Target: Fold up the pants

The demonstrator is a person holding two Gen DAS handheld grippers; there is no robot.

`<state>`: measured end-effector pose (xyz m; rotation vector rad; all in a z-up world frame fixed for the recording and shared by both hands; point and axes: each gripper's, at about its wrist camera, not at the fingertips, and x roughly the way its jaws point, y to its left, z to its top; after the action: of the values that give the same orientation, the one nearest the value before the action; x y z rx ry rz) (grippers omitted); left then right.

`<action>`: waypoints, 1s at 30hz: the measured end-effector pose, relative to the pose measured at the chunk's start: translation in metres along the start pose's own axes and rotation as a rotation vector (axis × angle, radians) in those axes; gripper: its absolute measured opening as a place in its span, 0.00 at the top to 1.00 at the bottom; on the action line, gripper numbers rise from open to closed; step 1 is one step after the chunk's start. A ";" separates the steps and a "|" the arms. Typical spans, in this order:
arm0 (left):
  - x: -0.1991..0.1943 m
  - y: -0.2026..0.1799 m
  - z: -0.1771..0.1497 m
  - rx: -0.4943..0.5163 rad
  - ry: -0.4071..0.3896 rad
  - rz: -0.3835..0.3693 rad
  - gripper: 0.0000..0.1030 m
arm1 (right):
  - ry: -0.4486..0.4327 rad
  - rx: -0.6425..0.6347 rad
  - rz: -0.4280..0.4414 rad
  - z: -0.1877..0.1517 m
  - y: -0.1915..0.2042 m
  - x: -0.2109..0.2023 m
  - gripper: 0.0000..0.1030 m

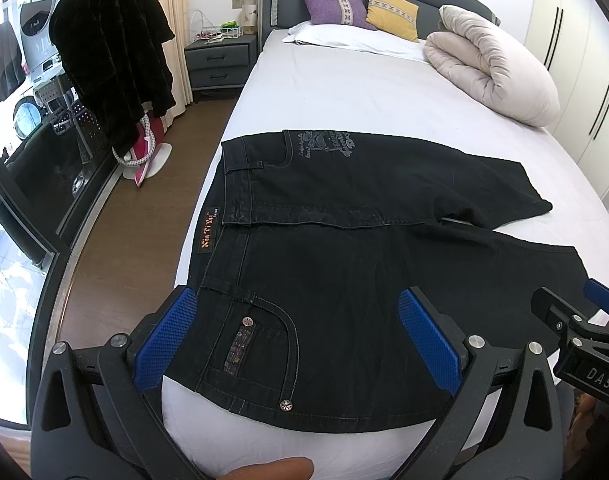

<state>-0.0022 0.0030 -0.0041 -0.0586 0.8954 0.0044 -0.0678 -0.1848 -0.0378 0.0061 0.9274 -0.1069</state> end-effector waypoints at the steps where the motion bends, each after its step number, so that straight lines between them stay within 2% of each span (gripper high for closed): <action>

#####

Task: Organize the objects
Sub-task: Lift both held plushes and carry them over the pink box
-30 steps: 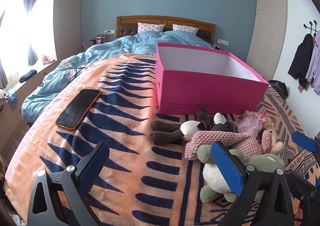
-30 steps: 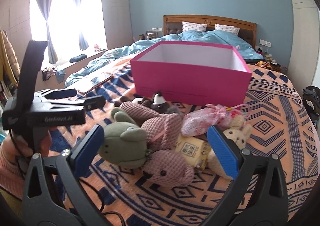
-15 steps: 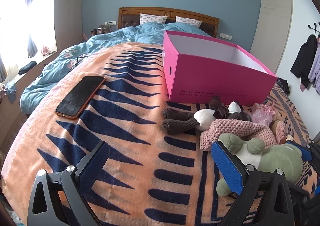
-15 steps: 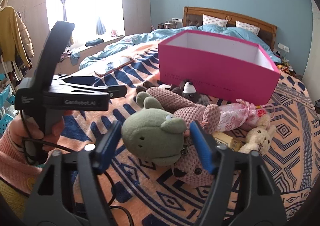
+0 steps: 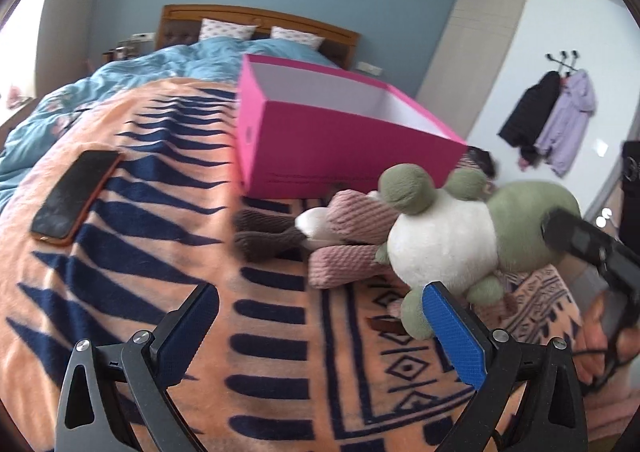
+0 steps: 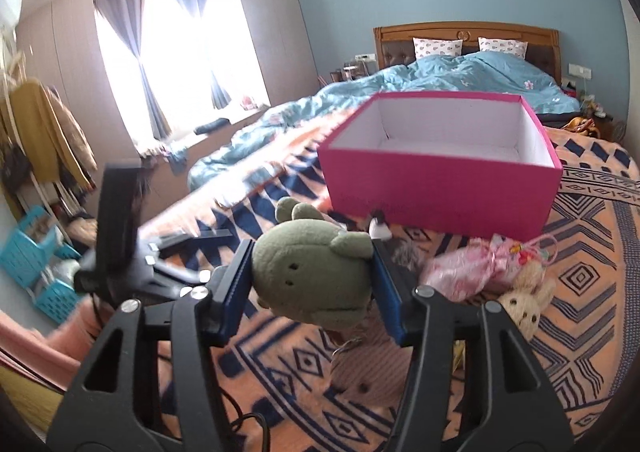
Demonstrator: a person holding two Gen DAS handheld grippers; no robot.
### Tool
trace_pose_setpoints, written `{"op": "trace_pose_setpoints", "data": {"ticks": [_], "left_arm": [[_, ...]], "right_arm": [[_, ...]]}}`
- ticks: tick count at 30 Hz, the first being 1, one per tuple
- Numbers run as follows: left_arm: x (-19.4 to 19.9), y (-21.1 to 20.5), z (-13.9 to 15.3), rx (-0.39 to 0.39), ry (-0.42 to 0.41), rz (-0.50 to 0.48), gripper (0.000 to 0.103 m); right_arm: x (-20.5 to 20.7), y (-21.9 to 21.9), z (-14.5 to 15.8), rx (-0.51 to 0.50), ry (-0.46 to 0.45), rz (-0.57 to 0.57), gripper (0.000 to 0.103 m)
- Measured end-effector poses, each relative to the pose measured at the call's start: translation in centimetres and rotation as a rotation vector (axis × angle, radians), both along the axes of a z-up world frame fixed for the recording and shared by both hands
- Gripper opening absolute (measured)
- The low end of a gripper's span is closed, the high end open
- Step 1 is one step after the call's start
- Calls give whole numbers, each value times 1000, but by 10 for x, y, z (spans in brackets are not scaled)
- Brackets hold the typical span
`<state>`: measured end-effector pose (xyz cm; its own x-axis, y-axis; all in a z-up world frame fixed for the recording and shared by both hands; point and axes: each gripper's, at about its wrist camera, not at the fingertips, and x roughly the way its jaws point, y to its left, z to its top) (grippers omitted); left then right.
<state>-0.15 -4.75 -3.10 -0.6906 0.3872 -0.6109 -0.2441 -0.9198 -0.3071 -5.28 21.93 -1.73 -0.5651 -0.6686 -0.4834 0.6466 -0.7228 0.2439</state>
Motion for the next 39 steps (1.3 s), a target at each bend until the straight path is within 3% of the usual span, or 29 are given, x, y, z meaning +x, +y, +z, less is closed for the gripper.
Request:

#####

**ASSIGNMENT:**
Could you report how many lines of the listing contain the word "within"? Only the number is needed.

**SOLUTION:**
2